It is said that in 1643, a Confucian scholar and academic, Hayashi Goto, named Amanohashidate, Matsushima, and Miyajima as the three most beautiful views in Japan. Today the spots are still as revered, so why not get along and see what tourists for centuries have been flocking to see.
Located in the town of Miyazu in Kyoto Prefecture is a sand bar known as Amanohashidate, which translates roughly in English to ‘bridge in heaven’. The pine-tree covered sand bar is about 3.5 kilometers long and stretches across Miyazu Bay. The popular view can be seen from hilltops at either end of the bar, and cable cars and chairlifts will elevate you to the best viewing positions.
Legend has it that the natural landmark was once a ‘ladder’ that connected heaven and earth. This tale has spawned an odd tradition that calls for visitors to the viewing platforms to turn their backs on Amanohashidate, bend over and then look back at it through their legs for an inverted view. Doing this will make the sandbar seem like it is indeed a ‘bridge’ to heaven and is said to bring the viewer good luck.
…the surrounding area has a number of temples as well as local wineries and a sake brewery
You’ll want to be committed as it’s a two hour train ride from Kyoto or Osaka, but the surrounding area has a number of temples as well as local wineries and a sake brewery to keep you busy.
Matsushima (Pine Islands)
Take the Japanese word for pine (matsu), pair it with the word for island (shima) and you get the next view on the list. Matsushima is actually a cluster of over 250 islands covered in pine trees in Miyagi Prefecture. These islands took the brunt of the tsunami in 2011, lessening the damage to the coastal area.
The region is not far from the city of Sendai, and given its famous ranking, getting there is very easy with plenty of trains and buses. Once you are there, you can choose to get a bird’s eye view of Matsushima Bay and its islands from one of the surrounding hills.
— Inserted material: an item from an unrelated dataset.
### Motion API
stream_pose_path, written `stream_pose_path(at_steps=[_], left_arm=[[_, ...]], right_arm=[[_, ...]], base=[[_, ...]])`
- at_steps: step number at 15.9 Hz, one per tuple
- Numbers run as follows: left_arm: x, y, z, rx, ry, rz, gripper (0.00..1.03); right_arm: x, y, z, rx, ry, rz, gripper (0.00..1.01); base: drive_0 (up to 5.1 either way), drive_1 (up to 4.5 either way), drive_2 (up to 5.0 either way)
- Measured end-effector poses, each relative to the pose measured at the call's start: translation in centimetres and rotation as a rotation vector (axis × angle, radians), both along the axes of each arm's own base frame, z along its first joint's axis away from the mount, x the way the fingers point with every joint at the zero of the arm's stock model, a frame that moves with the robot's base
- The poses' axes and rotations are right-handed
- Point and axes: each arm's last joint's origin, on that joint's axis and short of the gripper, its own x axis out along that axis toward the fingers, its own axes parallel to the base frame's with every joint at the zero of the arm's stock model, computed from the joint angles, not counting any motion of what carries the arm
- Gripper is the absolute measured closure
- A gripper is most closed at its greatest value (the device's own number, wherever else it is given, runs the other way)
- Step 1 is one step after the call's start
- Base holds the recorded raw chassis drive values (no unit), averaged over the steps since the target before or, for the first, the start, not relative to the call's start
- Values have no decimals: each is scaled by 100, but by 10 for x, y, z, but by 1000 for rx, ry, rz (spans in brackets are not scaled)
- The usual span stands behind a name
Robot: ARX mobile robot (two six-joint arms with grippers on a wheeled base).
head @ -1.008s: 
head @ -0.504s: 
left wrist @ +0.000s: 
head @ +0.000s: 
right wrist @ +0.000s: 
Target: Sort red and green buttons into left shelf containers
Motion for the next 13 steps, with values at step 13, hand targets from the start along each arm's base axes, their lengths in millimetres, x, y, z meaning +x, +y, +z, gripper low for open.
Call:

The four most popular spots to do this are Toyama for the ‘Beautiful View’, Otakamori for the ‘Magnificent View’, Tamonsan for the ‘Grand View’, and Ogidani for the ‘Enchanting View’. Collectively, they are known as Matsushima Shidaikan, meaning the 4 most wonderful views.
Some cruises stop for a BBQ on one of the tiny islands…
If you’d prefer to get up close and personal, you can join one of the tour boats that cruise around the bay. Tours are generally an hour long and costs vary depending on which one you choose and where you are sitting on the boat. Some cruises stop for a BBQ on one of the tiny islands and if you enjoy oysters (and they’re in season) then this is the tour for you as they are a local specialty.
The final view on the list, and perhaps our favorite, is Miyajima, officially known as Itsukushima, an island about ten minutes by ferry off the coast of Hiroshima. The island is a relatively unspoiled treasure, well deserving of its World Heritage listing, with lush forests and an abundance of wildlife including the famous deer that walk freely about.
There are several tourist attractions worth visiting if you are there including Daishoin Temple and the stunning Momijidani park, but the main attraction and the reason for its ranking is the ‘floating’ torii (gate) of Itsukushima Shrine, which is also one of the most iconic images of Japan.
The current torii has been in place since 1875, though there has been a gate at Itsukushima from 1168. At high tide the gate appears to be floating but at low tide you can wander out to it. Whether you prefer to visit the gate during the day, or in the evening when it is lit up by powerful lights, it’s our guess that you won’t be able to stop taking photos of its timeless splendor!